North Korea sued by parents of former detainee Otto Warmbier

The parents of Otto Warmbier, the US student jailed by North Korea before being sent home in a coma where he died days later, sued the Pyongyang regime Thursday for the alleged torture and murder of their son.

Cindy and Fred Warmbier said in the civil suit filed at Washington District Court that their son was imprisoned by North Korea after being forced to confess to stealing a poster while he was on a tourist visit in early February 2016.

"North Korea, which is a rogue regime, took Otto hostage for its own wrongful ends, and brutally tortured and murdered him," they said in the suit.

Their action comes at a sensitive time as US officials prepare for a summit between US President Donald Trump and North Korean leader Kim Jong Un.

Trump has demanded that North Korea give up its nuclear weapons.

After having repeatedly castigated Pyongyang last year over Warmbier's death, earlier this week Trump praised Kim as "very honorable" and "very open."
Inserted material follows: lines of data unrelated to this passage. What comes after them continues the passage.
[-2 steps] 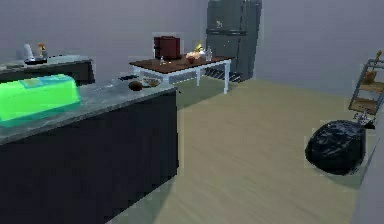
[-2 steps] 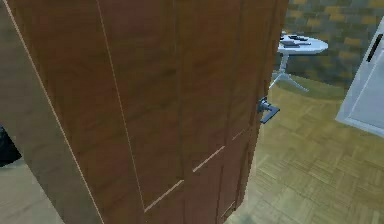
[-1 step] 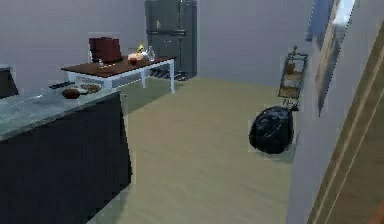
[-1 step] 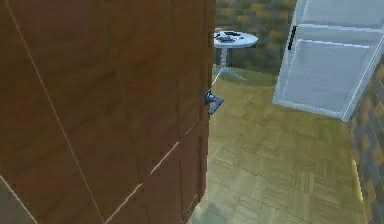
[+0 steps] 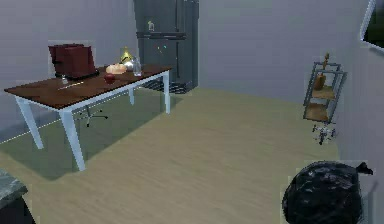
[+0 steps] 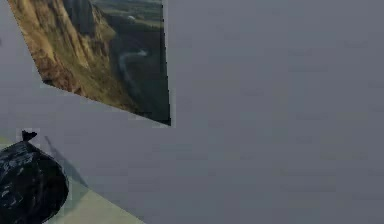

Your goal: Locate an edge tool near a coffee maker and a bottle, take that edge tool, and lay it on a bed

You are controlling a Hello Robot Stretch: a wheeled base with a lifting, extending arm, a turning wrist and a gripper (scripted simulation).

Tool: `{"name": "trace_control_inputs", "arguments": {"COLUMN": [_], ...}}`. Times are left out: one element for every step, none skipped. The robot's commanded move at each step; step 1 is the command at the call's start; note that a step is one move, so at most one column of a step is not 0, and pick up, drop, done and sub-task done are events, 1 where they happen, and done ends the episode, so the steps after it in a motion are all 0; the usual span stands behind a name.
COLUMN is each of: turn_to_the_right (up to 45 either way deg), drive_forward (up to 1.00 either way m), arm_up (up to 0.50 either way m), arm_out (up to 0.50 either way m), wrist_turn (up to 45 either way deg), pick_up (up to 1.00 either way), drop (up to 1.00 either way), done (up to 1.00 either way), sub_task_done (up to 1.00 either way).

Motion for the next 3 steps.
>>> {"name": "trace_control_inputs", "arguments": {"turn_to_the_right": [3.0,0.0,-36.0], "drive_forward": [0.00,0.65,0.00], "arm_up": [0.00,0.00,0.00], "arm_out": [0.00,0.00,0.00], "wrist_turn": [0.0,0.0,0.0], "pick_up": [0.00,0.00,0.00], "drop": [0.00,0.00,0.00], "done": [0.00,0.00,0.00], "sub_task_done": [0.00,0.00,0.00]}}
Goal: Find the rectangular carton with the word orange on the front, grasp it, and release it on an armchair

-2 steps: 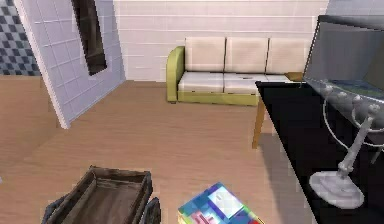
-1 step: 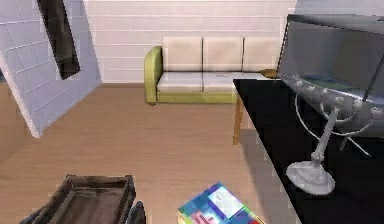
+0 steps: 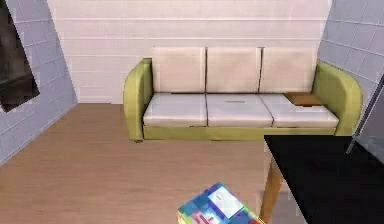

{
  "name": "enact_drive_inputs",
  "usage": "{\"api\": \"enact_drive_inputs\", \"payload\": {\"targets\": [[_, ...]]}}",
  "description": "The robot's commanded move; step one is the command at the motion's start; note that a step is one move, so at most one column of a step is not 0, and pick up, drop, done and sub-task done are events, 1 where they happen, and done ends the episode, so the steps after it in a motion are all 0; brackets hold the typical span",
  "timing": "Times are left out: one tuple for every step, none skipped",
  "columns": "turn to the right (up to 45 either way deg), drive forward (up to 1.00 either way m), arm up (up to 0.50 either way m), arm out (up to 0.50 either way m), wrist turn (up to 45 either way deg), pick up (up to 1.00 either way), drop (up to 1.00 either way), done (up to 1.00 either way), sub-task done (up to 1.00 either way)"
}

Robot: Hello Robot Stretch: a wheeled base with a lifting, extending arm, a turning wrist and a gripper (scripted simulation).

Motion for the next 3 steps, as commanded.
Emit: {"api": "enact_drive_inputs", "payload": {"targets": [[12.0, 0.00, 0.00, 0.00, 0.0, 0.00, 0.00, 0.00, 0.00], [0.0, 0.05, 0.00, 0.00, 0.0, 0.00, 0.00, 0.00, 0.00], [-42.0, 0.00, 0.00, 0.00, 0.0, 0.00, 0.00, 0.00, 0.00]]}}
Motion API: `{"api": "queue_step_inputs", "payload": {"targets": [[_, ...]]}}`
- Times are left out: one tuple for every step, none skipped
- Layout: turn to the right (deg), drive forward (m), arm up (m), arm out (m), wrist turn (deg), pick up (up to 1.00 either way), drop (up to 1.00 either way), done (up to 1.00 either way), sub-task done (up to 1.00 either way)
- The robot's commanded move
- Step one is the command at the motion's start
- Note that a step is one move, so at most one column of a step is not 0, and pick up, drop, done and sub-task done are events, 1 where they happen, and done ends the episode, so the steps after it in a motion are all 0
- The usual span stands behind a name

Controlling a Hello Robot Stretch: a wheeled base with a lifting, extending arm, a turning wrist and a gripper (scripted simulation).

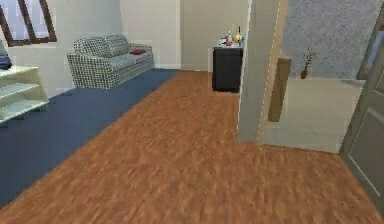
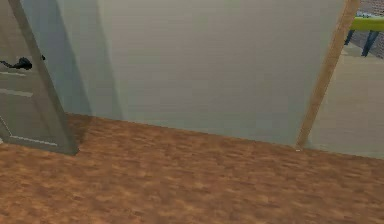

Earlier this year, however, Warmbier's parents attended Trump's first State of the Union address where he heralded them as "powerful witnesses to a menace that threatens our world."

The lawsuit says Warmbier, a University of Virginia student, was on an innocent five-day trip to North Korea in December 2015 at the time that the US announced new sanctions against Kim's regime over its nuclear weapons proliferation activities.

Warmbier was detained on January 2, 2016 as his tour group was departing, accused of hostile acts against the country as an agent of the US government -- specifically, stealing a political poster from his hotel as a "trophy".

Forced to make what his parents said was a "false confession", he was sentenced to 15 years' hard labor.

After lengthy negotiations, he was returned to the United States on June 13, 2017, comatose. The North Koreans blamed his condition on medicine they said he took for botulism.

Told by doctors he would never recover, the parents agreed to remove him from life support and he died six days later, age 22.

The suit tied his detention and mistreatment to the escalating tensions between the two countries over North Korea's test of nuclear weapons and ballistic missiles at the time.

"In an attempt to extract various concessions from the United States government, North Korea detained Otto, forced him to falsely 'confess' to an act of subversion on behalf of the United States government, tortured him, kept him in detention for a year and a half without allowing him to communicate with his family, and returned him to them in a non-responsive state and brain dead."

The suit asks for unstated damages as well as punitive fines.